What the exercise asks: A verbatim copy is needed of the lines below from the one containing "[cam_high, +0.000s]" up to and including the one containing "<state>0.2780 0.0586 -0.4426", excluding pictures.
━━━━━ Given material
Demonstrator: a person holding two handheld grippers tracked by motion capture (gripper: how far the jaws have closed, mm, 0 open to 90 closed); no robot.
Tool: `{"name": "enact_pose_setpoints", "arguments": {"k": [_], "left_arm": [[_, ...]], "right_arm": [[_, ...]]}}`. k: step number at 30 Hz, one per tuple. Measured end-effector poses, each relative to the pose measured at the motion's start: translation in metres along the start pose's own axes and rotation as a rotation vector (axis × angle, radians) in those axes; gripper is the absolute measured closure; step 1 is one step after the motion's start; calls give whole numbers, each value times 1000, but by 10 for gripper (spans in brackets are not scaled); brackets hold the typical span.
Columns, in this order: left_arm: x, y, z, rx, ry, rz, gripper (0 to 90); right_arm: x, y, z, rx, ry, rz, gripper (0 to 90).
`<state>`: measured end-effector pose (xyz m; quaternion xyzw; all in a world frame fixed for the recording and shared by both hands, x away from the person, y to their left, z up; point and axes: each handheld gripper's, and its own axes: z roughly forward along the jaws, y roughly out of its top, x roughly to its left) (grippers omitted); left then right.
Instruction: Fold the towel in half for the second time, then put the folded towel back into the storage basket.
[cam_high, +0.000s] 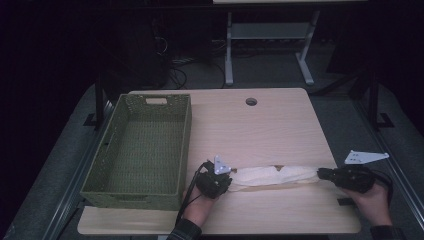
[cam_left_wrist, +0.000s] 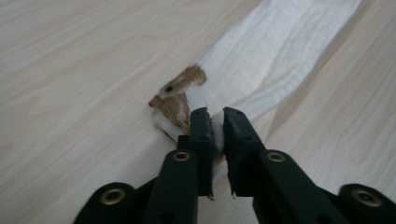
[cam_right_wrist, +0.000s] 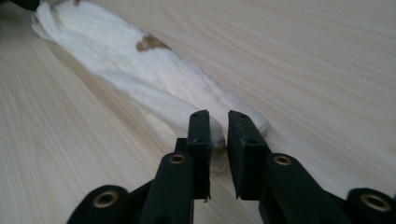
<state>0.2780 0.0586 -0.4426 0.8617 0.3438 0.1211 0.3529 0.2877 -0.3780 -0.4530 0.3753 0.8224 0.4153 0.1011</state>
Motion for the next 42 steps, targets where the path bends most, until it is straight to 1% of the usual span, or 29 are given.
{"name": "enact_pose_setpoints", "arguments": {"k": [3,4,5,6,7,9,11,12,13,14,15,17,18,19,20,23,25,27,29,31,33,36,40,41,42], "left_arm": [[0,6,-9,-52,-9,-18,766],[0,8,-11,-67,-22,-25,764],[-1,8,-11,-69,-27,-25,764],[-1,9,-10,-68,-29,-18,764],[-2,9,-8,-62,-32,-20,764],[-1,8,-4,-44,-43,-18,765],[-3,6,-1,-28,-60,-23,766],[-2,6,0,-24,-63,-14,765],[-3,5,2,-17,-69,-16,765],[-3,4,5,-4,-73,-16,765],[-2,2,8,11,-74,-12,765],[-1,-1,14,49,-80,-13,766],[0,-2,16,59,-79,-9,766],[0,-3,18,63,-80,-10,767],[1,-3,18,62,-82,-8,767],[1,-2,18,69,-80,7,762],[1,-1,17,68,-90,11,723],[2,1,14,56,-91,20,690],[2,2,11,42,-85,20,653],[4,3,8,36,-84,23,611],[5,3,6,34,-79,24,568],[7,3,4,24,-77,20,518],[8,4,4,17,-76,22,462],[8,4,4,17,-81,16,444],[8,4,5,15,-84,19,439]], "right_arm": [[2,4,-10,-53,6,0,767],[3,6,-13,-73,5,-5,769],[4,8,-15,-92,13,-4,776],[5,9,-15,-98,16,-7,776],[5,10,-13,-98,15,-12,787],[5,10,-10,-81,18,-17,809],[6,8,-3,-44,37,-17,832],[7,6,-1,-28,44,-22,835],[7,5,1,-14,50,-24,840],[7,3,4,6,60,-26,841],[8,1,7,31,67,-17,848],[9,-3,14,80,68,-17,861],[9,-6,16,96,76,-10,868],[8,-7,17,111,72,-13,880],[8,-8,17,113,72,-22,885],[8,-9,18,114,75,-18,887],[8,-8,17,104,76,-15,887],[9,-7,13,82,72,-20,894],[11,-5,8,50,82,-15,896],[14,-4,6,36,89,-18,897],[18,-5,7,42,107,-18,897],[22,-8,13,82,125,-18,897],[21,-9,21,131,109,-26,897],[20,-9,22,130,107,-27,897],[20,-8,22,130,106,-25,898]]}}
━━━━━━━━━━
Your solution:
[cam_high, +0.000s] 
[cam_left_wrist, +0.000s] 
[cam_right_wrist, +0.000s] 
<state>0.2780 0.0586 -0.4426 0.8617 0.3438 0.1211 0.3529 0.2877 -0.3780 -0.4530 0.3753 0.8224 0.4153 0.1011</state>

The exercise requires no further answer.